** How to complete this task **
Copy each line from the data that has the word "region" in it.

#### Material to process

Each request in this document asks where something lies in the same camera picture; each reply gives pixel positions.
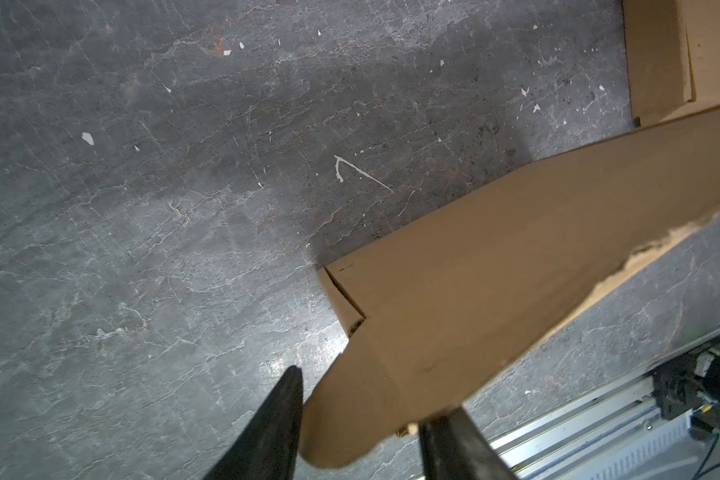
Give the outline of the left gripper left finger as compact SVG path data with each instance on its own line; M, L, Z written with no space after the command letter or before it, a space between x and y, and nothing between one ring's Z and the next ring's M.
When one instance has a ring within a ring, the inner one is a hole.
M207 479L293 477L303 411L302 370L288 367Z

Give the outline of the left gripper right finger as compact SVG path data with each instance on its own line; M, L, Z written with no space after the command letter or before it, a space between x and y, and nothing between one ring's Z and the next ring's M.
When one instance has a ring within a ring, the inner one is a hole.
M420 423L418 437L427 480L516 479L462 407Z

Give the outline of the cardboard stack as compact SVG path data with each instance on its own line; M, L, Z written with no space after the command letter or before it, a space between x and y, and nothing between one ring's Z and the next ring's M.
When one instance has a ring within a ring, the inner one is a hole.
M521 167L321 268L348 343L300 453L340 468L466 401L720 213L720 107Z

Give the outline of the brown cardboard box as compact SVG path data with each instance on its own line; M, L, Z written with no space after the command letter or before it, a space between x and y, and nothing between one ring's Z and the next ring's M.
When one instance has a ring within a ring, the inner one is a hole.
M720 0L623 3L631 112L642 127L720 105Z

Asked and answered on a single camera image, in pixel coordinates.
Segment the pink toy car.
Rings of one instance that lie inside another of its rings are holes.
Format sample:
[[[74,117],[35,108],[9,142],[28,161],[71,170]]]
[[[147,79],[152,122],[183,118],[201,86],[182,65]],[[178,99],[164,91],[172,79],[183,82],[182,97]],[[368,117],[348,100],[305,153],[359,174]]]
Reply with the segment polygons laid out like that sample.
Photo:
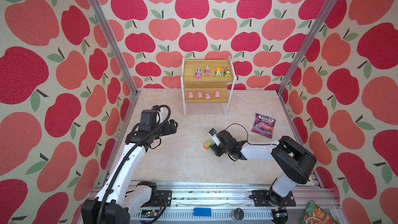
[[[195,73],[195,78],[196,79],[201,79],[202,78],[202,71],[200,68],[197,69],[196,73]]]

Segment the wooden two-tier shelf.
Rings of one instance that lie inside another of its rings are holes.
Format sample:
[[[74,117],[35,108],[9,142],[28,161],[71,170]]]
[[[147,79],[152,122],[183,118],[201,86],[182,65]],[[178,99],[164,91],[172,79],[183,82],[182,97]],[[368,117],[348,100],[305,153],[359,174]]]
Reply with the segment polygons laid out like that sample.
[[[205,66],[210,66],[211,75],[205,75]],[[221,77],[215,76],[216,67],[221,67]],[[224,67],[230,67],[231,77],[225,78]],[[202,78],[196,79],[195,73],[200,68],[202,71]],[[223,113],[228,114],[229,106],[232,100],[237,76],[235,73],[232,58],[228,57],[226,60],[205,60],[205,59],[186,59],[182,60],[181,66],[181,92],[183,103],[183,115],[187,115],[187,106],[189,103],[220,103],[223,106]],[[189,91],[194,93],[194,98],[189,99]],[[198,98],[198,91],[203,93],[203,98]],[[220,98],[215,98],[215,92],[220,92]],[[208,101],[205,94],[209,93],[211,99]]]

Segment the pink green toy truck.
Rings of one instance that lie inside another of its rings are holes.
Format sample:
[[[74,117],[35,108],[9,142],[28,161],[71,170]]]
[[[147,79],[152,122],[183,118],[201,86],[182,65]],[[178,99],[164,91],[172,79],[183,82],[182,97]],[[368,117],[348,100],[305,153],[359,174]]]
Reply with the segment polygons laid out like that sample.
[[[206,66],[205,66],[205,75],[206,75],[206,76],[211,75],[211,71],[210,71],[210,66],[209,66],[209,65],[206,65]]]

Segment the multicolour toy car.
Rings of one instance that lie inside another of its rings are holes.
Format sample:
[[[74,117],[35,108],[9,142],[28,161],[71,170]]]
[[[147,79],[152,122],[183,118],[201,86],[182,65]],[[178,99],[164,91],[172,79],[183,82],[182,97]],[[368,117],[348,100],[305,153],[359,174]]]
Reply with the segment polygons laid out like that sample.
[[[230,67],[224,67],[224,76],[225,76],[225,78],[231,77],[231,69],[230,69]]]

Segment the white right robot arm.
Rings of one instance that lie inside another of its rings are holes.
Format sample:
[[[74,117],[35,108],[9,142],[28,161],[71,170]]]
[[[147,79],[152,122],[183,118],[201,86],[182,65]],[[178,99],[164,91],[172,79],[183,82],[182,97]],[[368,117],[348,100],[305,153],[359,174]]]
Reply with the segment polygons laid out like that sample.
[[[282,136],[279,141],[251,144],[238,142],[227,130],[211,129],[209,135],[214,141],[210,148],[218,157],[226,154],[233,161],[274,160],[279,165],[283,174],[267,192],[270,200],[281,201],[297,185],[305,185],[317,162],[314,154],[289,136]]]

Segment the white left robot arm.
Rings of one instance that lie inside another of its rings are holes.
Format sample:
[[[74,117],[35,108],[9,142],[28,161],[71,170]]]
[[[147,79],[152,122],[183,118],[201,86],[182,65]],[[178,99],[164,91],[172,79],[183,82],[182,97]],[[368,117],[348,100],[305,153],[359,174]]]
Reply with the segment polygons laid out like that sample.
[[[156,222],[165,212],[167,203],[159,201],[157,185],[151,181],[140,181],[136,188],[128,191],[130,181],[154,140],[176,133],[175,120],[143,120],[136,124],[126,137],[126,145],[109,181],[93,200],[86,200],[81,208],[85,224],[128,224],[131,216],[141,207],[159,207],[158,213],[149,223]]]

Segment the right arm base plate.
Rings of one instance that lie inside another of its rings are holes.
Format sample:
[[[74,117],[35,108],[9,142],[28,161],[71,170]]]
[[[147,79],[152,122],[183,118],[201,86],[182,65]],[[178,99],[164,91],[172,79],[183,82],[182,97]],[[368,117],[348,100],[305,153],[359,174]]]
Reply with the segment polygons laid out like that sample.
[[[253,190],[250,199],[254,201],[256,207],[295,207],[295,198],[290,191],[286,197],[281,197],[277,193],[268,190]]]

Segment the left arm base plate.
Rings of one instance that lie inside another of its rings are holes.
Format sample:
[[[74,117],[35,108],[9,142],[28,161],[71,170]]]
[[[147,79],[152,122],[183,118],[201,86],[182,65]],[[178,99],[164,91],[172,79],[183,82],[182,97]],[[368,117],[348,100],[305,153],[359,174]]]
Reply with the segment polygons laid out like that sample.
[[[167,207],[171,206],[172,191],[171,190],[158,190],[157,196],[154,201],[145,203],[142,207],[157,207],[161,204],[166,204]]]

########
#### Material to process

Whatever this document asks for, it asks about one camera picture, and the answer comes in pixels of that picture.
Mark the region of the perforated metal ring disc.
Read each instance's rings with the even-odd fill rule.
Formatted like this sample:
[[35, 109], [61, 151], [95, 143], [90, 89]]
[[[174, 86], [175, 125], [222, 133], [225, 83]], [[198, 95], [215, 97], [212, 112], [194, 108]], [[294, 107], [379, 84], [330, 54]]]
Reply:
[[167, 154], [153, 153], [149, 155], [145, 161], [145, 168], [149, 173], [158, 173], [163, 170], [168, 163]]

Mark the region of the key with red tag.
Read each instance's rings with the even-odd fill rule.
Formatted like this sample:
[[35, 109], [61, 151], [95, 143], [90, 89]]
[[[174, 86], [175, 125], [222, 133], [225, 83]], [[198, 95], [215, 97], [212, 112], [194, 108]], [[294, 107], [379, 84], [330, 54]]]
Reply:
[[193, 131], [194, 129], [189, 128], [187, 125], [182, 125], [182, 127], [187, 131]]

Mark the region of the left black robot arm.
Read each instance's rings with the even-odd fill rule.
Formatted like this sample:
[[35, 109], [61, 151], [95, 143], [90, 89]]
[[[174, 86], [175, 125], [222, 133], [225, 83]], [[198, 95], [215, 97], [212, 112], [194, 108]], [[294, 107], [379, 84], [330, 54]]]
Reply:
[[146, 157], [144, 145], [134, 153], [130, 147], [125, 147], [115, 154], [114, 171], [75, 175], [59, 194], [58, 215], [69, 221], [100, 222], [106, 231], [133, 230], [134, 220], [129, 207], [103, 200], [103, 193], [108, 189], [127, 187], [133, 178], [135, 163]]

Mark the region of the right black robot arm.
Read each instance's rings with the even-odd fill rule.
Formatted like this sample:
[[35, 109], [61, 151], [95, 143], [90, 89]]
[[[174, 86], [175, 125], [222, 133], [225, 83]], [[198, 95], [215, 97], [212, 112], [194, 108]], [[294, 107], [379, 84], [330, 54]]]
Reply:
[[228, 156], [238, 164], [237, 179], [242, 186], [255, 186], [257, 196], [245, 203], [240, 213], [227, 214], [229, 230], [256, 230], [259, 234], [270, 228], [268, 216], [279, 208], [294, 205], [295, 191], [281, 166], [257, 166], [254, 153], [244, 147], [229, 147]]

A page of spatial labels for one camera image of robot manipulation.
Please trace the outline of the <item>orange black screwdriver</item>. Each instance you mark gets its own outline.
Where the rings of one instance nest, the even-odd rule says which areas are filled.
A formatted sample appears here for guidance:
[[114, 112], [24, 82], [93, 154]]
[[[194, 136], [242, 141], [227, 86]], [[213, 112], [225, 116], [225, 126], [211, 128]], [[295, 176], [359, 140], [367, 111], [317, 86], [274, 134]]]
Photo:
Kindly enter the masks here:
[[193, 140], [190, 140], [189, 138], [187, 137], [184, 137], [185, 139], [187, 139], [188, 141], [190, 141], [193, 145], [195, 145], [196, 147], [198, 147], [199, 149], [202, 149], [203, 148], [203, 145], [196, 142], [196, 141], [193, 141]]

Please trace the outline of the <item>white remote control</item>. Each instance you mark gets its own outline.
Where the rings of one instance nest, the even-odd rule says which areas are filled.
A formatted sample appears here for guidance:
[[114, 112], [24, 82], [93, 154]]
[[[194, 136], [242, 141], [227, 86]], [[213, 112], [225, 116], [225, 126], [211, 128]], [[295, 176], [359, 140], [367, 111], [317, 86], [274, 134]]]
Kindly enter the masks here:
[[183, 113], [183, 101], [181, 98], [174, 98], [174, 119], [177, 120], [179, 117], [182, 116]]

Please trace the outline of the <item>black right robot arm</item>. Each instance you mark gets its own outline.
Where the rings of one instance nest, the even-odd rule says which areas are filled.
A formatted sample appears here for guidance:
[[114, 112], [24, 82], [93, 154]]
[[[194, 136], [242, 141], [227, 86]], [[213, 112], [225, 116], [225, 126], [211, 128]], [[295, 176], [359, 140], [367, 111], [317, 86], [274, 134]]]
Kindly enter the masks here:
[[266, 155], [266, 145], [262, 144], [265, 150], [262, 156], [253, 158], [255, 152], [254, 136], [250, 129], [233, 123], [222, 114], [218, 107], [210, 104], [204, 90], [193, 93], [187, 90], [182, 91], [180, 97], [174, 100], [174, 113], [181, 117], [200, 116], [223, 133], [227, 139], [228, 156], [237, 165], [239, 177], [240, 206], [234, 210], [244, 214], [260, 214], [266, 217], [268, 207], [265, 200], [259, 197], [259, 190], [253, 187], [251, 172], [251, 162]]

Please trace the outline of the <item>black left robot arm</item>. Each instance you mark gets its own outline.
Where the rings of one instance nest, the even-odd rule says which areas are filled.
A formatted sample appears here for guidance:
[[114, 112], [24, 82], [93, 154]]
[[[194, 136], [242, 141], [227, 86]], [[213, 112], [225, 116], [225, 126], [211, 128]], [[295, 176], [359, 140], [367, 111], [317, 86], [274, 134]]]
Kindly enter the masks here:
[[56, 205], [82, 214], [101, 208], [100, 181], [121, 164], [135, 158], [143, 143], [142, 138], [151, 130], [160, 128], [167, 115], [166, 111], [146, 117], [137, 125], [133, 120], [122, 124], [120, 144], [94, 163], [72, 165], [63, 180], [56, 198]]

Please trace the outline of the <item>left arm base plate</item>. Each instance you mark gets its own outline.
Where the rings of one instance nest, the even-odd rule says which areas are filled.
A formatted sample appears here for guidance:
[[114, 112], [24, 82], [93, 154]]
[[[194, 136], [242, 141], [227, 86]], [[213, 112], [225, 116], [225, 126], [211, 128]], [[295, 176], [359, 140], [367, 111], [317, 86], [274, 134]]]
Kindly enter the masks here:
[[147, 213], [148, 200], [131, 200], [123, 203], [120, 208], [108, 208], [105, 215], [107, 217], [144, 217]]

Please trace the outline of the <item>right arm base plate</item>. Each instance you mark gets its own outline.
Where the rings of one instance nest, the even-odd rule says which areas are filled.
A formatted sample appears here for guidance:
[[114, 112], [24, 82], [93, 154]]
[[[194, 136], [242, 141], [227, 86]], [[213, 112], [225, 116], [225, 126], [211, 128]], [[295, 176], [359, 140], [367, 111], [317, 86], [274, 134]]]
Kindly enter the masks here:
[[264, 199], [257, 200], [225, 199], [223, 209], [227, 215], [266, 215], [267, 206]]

########

** Exercise answer **
Mark the region of the perforated metal ring disc.
Mark the region of the key with red tag.
Mark the region of the left black robot arm.
Mark the region of the right black robot arm.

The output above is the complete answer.